The most persistent ghost is Frank (Greg Kinnear), a Master of the Universe type who was cheating on his wife before he died and who now wants Bertram to break up her pending remarriage. Tea Leoni plays the widow, an Egyptian mummy specialist named Gwen, and when the dentist gets a look at her, he's instantly smitten. Ricky Gervais in love? Say it ain't so.
It ain't and it is. Gwen's fiance is a fatally earnest human rights lawyer (Billy Campbell), and the minute Koepp gets these three at a dinner table (along with a Great Dane the size of a bison), we can see why Gwen might be attracted to this lumpy, middle-aged British misanthrope. Quite simply, Bertram gives her the giggles. The ever-underrated Leoni responds so delightfully to the star's acerbic flights of whimsy that the two carve out a subversive space within a conventional movie. They're a confederacy of goofballs.

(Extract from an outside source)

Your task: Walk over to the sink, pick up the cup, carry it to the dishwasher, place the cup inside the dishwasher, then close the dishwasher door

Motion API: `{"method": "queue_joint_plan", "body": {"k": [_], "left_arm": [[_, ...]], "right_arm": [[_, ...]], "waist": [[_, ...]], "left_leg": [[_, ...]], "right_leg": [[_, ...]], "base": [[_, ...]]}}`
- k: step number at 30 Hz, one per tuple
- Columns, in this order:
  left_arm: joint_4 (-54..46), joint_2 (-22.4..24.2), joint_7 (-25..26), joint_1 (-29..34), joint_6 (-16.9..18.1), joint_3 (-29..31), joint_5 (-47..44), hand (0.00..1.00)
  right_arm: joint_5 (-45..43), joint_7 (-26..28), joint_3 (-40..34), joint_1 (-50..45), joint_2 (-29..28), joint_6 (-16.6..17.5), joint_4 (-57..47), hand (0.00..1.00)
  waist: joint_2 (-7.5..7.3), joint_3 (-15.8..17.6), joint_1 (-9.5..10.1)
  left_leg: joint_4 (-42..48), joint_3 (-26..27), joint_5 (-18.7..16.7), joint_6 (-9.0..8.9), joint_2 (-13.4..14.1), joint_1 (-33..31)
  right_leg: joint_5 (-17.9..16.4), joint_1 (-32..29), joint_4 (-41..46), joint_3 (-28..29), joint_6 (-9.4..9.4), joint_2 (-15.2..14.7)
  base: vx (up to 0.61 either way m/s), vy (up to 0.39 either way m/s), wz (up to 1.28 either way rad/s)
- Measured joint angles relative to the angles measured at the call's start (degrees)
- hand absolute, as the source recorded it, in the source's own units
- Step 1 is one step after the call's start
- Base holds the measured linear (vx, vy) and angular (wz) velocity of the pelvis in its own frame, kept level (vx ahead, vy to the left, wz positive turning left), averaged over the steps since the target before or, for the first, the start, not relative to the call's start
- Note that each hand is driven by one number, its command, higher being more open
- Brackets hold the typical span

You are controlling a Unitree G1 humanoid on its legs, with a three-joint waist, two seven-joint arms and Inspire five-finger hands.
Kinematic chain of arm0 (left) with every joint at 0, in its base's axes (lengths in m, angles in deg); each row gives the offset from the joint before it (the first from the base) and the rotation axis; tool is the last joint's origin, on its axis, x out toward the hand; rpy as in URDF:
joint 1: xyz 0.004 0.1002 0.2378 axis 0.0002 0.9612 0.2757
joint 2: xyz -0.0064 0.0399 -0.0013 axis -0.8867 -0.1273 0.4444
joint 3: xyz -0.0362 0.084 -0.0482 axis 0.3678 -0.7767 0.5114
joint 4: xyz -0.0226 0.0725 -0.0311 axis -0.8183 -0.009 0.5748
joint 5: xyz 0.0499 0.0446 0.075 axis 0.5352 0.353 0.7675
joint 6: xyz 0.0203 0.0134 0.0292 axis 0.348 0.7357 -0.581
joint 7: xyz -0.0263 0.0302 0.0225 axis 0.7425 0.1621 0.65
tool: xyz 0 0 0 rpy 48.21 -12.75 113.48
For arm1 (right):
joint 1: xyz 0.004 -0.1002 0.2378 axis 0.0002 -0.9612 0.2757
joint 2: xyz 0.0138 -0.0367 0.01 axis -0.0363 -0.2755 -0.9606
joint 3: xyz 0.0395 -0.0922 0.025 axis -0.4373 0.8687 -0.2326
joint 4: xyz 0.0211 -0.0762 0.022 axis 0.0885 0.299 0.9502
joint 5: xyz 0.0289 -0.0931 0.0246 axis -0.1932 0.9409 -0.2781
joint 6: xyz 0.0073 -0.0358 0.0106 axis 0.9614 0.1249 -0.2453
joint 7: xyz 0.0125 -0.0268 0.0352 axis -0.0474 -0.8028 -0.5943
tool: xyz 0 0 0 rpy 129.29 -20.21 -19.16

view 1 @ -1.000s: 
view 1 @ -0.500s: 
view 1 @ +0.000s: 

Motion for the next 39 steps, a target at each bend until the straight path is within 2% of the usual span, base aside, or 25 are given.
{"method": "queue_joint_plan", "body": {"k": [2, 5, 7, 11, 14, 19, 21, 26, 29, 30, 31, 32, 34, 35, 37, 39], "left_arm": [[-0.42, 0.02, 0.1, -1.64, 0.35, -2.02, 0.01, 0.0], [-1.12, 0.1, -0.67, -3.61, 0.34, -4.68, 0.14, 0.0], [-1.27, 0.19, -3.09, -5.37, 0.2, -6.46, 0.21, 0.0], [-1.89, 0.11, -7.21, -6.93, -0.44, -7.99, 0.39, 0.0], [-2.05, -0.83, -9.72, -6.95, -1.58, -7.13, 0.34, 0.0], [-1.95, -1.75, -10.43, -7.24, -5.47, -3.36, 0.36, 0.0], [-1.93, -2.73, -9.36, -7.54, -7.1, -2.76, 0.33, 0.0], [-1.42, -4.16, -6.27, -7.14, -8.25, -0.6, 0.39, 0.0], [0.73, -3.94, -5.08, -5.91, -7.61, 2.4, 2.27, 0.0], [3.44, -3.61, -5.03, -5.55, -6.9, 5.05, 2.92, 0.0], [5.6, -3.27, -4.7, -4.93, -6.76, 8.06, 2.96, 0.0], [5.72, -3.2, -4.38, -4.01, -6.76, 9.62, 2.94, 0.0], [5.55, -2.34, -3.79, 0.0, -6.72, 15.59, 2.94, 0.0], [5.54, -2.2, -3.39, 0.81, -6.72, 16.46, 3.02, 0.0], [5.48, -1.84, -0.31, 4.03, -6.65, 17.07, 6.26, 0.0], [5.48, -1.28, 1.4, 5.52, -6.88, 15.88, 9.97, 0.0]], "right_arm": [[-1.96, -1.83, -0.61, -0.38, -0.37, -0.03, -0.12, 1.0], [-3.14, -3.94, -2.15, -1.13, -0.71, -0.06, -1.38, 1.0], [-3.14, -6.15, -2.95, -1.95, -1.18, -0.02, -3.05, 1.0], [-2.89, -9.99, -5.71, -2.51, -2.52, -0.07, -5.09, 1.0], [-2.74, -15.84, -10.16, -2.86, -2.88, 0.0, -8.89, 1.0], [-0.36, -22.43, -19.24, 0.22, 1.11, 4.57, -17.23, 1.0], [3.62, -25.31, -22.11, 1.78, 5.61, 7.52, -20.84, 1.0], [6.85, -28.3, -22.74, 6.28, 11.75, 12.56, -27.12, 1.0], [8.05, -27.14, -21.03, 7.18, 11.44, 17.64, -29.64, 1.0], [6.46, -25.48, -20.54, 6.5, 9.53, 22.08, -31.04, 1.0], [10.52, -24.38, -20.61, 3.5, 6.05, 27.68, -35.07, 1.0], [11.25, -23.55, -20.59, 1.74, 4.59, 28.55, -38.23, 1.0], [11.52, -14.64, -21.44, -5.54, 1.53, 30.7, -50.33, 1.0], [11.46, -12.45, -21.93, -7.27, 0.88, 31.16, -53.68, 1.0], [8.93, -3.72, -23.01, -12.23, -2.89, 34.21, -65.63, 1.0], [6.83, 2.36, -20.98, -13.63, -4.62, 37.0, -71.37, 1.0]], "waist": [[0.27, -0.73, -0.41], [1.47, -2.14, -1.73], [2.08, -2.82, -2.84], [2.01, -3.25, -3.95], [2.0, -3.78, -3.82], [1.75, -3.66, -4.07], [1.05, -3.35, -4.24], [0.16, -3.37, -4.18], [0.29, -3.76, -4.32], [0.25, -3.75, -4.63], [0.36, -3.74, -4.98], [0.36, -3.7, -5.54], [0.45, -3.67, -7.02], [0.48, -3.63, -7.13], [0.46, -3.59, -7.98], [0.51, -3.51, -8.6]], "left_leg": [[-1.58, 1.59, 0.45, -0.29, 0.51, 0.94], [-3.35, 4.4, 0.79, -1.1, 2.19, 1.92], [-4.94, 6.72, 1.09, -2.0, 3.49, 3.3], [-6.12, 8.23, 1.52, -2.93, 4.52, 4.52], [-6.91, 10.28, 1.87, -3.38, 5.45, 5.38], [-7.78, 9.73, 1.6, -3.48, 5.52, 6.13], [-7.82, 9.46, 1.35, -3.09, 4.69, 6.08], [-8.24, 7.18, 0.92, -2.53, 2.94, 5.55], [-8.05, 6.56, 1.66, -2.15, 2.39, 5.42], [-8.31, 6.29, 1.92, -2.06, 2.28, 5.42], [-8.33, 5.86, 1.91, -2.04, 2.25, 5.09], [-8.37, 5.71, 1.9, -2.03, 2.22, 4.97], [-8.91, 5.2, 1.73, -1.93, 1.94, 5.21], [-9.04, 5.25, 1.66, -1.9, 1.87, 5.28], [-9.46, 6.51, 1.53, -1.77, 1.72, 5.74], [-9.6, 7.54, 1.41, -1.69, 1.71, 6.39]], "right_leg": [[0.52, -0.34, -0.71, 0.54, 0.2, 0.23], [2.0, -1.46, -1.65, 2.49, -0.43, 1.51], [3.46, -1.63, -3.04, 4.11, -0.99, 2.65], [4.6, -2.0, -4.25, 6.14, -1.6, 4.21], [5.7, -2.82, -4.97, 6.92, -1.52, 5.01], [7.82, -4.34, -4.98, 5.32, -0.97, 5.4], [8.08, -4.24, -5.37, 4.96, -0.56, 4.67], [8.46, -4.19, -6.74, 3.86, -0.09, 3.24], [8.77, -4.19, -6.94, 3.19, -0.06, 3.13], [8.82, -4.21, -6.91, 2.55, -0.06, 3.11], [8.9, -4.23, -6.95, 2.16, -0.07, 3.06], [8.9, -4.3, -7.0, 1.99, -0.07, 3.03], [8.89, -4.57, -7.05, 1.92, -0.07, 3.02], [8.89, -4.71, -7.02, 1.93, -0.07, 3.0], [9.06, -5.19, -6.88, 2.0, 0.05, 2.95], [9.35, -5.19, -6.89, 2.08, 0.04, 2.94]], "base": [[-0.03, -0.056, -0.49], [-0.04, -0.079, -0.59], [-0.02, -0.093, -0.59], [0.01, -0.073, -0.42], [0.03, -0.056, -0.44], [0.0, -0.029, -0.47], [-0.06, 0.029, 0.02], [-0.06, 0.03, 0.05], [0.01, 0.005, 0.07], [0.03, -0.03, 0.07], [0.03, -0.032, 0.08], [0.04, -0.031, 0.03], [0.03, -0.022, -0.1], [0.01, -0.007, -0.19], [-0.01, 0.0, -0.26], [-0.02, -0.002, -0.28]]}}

As Frank and the other ghosts press Bertram to help them find closure, Kinnear and Gervais make an amusing if ultimately tiring comic team. Leoni and Gervais are far better company, but I regret to inform you that "Ghost Town" takes a turn for the somber in the final half-hour. The movie even suggests that a Ricky Gervais character might turn over a new leaf, discover he has a heart, and start dispensing the milk of human kindness.
To which I say: Heresy.
By the time Bertram's dental colleague (Aasif Mandvi) is pulling out his inspirational Albert Einstein posters and the dialogue has started ripping off "Tootsie" ("I was a better man with you as a woman" becomes "I was more alive with you after I was dead," etc.), you realize even Koepp has stopped believing in his movie. All that sustains "Ghost Town" by then is the afterglow of Gervais's marvelous, all-encompassing bile. Somewhere W.C. Fields must be applauding: Anyone who hates public-interest lawyers and dogs can't be all bad.